Python AppIndicator bindings -> howto check if the menu is open?
Asked Answered
S

2

15

Here is a minimal example of an AppIndicator:

#!/usr/bin/python

import gobject
import gtk
import appindicator

if __name__ == "__main__":
    ind = appindicator.Indicator("example-simple-client", "gtk-execute", appindicator.CATEGORY_APPLICATION_STATUS)
    ind.set_status (appindicator.STATUS_ACTIVE)
    menu = gtk.Menu()
    menu_items = gtk.MenuItem('Quit')
    menu.append(menu_items)
    menu_items.connect("activate", gtk.main_quit)
    menu_items.show()
    ind.set_menu(menu)
    gtk.main()

Unfortunately the documentation on this is very incomplete. What I'm looking for is a way to check if the AppIndicator menu was opend by the user (e.g. the indicator icon was clicked). So is there a signal, that is emitted when the menu is opened?

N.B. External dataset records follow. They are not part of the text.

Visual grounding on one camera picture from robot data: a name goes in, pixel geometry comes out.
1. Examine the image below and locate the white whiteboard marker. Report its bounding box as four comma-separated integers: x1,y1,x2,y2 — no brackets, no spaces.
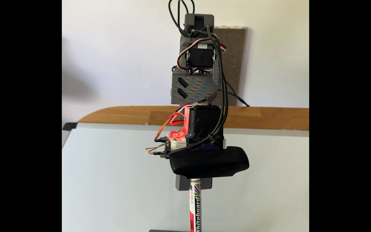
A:
189,178,202,232

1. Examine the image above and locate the purple circuit board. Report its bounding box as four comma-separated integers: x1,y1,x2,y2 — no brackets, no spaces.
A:
153,137,170,159

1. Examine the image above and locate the black webcam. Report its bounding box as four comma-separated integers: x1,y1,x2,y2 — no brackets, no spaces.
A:
169,105,250,180

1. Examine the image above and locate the brown corrugated cardboard panel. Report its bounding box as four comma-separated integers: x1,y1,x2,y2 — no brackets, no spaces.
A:
213,26,246,107

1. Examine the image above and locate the whiteboard with silver frame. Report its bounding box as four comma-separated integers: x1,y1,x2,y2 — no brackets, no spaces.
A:
62,122,310,232

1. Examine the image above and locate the black power cable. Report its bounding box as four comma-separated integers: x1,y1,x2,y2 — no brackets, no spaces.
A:
227,87,250,107

Shroudlaid answered 15/8, 2011 at 10:5 Comment(2)
It may be that the documentation is complete, and that the functionality is just, by design, extremely limited. If you haven't tried already, you should go on Freenode and try to ask the Unity people directly.Marlea
It's not incomplete, it was deliberate. The major motivation for AppIndicator is to have consistency and uniformity of both looks and usage. If people started creating random actions for clicking the icon, or right-clicking it, soon each app will do so in their own custom way, and Indicators will be as messed as Systray was.Quartas
D
8

It looks like the answer is no unfortunately.

print gobject.signal_list_names(ind)
('new-icon', 'new-attention-icon', 'new-status', 'new-label', 'x-ayatana-new-label', 'connection-changed', 'new-icon-theme-path')

I tried all of them and none of them appear to activate when the indicator is clicked. For what it's worth the unity devs seem to want to keep all indicators behaving in a uniform way, so it's quite possible that it's deliberately limited.

Diploblastic answered 21/8, 2011 at 3:59 Comment(2)
That's also what documentation says developer.ubuntu.com/api/ubuntu-11.04/libappindicator/…Stridulate
Of course this was deliberate. Consistency and uniformity would be thrown away once you allow apps to create custom actions for right-click, double-click, mouseover, etc. This is a plague in windows and I'm glad it's not allowed in AppIndicatorQuartas
T
2

There is a bug filed about it on Launchpad https://bugs.launchpad.net/screenlets/+bug/522152

Notice that "activate" signal is available for AppIndicator submenus.